> **Exercise instructions**
For this exercise, return exactly the lines of the material below that begin at the one with "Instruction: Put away" and stop after the one with "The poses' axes".

[Start of section]

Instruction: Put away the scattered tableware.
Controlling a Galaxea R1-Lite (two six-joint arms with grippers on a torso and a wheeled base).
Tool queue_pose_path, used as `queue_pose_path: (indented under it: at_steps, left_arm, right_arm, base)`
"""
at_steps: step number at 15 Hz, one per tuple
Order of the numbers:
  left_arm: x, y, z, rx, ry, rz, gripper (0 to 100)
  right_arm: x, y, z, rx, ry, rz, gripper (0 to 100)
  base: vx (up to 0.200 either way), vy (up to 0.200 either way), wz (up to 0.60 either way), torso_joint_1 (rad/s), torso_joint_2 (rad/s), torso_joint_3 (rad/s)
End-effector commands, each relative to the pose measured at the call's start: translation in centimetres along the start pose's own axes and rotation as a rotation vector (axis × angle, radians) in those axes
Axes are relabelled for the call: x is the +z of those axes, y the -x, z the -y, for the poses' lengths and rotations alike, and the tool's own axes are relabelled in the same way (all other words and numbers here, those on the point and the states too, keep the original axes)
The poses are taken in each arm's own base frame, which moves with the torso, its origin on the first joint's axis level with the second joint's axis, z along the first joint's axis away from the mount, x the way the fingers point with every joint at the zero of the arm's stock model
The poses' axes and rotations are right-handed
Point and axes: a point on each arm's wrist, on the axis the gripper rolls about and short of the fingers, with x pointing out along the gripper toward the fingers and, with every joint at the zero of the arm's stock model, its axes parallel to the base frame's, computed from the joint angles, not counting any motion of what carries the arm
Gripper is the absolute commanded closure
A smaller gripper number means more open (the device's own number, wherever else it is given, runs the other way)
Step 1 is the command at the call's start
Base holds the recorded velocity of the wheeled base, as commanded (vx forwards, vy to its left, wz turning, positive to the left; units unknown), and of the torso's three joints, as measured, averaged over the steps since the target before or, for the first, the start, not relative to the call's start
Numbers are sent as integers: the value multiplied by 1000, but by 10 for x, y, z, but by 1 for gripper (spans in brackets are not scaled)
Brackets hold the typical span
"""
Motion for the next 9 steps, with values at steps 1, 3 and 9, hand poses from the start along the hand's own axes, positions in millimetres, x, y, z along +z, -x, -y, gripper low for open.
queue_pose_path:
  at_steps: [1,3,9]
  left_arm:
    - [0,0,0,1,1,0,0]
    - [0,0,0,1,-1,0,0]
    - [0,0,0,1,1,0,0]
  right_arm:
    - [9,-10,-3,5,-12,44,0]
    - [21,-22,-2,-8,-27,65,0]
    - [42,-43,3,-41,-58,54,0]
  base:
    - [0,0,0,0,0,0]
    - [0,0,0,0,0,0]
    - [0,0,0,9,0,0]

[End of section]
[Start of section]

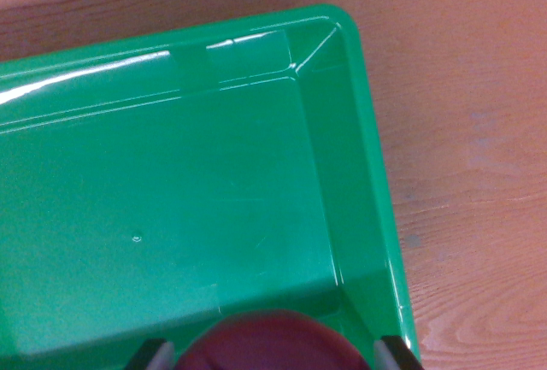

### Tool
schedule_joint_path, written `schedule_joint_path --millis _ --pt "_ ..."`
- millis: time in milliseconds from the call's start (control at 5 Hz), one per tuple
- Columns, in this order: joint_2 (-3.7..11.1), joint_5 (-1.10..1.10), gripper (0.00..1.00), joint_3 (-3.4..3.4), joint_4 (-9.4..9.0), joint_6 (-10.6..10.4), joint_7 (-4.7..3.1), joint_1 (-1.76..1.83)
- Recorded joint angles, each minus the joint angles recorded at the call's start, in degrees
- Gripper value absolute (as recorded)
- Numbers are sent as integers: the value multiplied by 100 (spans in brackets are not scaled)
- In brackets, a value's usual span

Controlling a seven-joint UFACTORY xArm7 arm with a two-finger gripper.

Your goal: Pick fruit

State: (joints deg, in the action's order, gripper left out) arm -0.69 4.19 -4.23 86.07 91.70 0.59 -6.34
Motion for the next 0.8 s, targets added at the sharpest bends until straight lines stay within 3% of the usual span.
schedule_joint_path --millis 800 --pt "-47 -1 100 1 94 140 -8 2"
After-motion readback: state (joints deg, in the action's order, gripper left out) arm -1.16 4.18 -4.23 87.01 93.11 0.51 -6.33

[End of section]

> **Problem solution**
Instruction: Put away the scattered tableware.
Controlling a Galaxea R1-Lite (two six-joint arms with grippers on a torso and a wheeled base).
Tool queue_pose_path, used as `queue_pose_path: (indented under it: at_steps, left_arm, right_arm, base)`
"""
at_steps: step number at 15 Hz, one per tuple
Order of the numbers:
  left_arm: x, y, z, rx, ry, rz, gripper (0 to 100)
  right_arm: x, y, z, rx, ry, rz, gripper (0 to 100)
  base: vx (up to 0.200 either way), vy (up to 0.200 either way), wz (up to 0.60 either way), torso_joint_1 (rad/s), torso_joint_2 (rad/s), torso_joint_3 (rad/s)
End-effector commands, each relative to the pose measured at the call's start: translation in centimetres along the start pose's own axes and rotation as a rotation vector (axis × angle, radians) in those axes
Axes are relabelled for the call: x is the +z of those axes, y the -x, z the -y, for the poses' lengths and rotations alike, and the tool's own axes are relabelled in the same way (all other words and numbers here, those on the point and the states too, keep the original axes)
The poses are taken in each arm's own base frame, which moves with the torso, its origin on the first joint's axis level with the second joint's axis, z along the first joint's axis away from the mount, x the way the fingers point with every joint at the zero of the arm's stock model
The poses' axes and rotations are right-handed

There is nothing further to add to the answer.